> TASK PROMPT: Start at the line below containing "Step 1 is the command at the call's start" and stop at the line containing "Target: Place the". Repeat every line of that stretch exactly, and nothing outside it.

> RECORDS SUPPLIED:
★ ★ ★ ★ ★

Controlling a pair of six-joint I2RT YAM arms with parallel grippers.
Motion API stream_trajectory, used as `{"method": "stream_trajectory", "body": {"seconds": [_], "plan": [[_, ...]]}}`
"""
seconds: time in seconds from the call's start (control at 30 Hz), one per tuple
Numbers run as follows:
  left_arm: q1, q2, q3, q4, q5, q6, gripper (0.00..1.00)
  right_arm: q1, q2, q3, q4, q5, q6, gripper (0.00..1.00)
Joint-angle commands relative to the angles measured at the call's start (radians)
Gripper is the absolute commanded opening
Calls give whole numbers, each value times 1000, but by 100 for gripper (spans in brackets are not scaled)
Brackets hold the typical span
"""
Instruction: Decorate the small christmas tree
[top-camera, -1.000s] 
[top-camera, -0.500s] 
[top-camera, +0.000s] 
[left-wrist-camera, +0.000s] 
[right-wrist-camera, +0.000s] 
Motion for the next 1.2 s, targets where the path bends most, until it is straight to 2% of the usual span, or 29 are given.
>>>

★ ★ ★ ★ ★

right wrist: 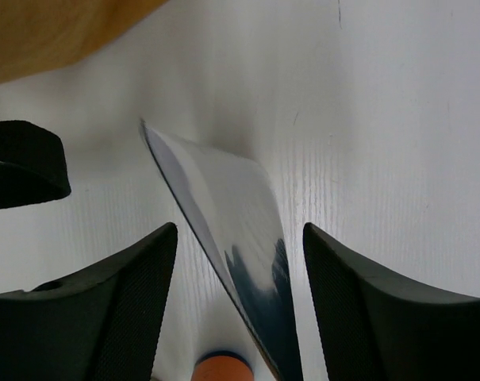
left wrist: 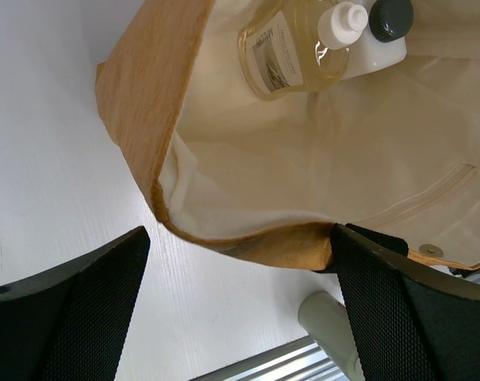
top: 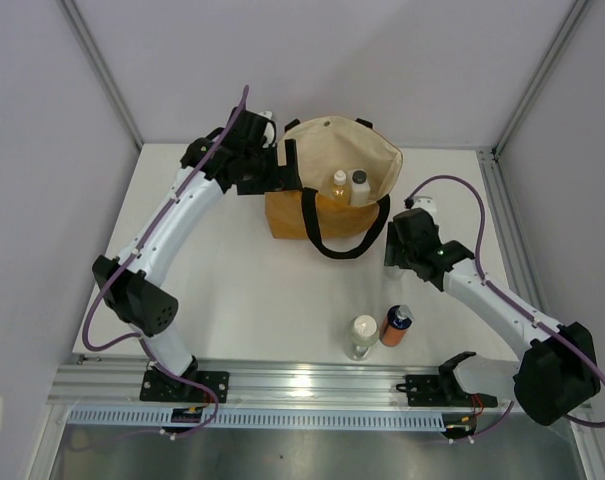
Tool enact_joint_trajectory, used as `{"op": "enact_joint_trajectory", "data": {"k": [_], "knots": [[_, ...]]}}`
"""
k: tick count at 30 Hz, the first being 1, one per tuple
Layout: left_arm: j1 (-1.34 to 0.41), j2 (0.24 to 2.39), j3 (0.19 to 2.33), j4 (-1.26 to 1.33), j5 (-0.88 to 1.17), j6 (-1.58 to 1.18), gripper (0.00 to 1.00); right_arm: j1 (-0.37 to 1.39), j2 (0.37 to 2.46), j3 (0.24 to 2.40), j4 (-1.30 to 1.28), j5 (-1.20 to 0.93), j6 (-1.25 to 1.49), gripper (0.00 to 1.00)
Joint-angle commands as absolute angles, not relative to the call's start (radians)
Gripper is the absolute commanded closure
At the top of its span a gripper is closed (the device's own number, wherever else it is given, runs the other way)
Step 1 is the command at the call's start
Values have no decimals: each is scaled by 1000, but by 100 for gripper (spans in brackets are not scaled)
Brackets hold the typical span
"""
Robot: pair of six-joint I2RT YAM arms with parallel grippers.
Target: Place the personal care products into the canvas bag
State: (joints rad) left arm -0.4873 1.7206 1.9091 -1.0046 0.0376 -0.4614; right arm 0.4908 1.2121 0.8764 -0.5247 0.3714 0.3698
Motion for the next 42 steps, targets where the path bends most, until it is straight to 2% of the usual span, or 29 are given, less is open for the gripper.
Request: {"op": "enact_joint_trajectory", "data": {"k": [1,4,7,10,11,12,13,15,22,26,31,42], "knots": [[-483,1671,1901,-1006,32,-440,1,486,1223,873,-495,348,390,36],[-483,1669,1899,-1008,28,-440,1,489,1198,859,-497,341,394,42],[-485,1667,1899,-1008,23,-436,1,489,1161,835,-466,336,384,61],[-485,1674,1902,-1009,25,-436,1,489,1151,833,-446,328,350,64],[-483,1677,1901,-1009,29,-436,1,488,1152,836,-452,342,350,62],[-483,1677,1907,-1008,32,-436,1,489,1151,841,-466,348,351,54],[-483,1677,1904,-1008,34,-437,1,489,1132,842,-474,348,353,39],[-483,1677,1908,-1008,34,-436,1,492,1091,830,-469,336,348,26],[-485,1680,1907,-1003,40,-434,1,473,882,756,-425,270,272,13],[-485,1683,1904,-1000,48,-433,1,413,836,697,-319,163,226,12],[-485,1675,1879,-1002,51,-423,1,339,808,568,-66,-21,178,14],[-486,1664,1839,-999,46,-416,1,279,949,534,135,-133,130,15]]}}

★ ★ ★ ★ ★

> RESPONSE TO THIS EXERCISE:
Step 1 is the command at the call's start
Values have no decimals: each is scaled by 1000, but by 100 for gripper (spans in brackets are not scaled)
Brackets hold the typical span
"""
Robot: pair of six-joint I2RT YAM arms with parallel grippers.
Target: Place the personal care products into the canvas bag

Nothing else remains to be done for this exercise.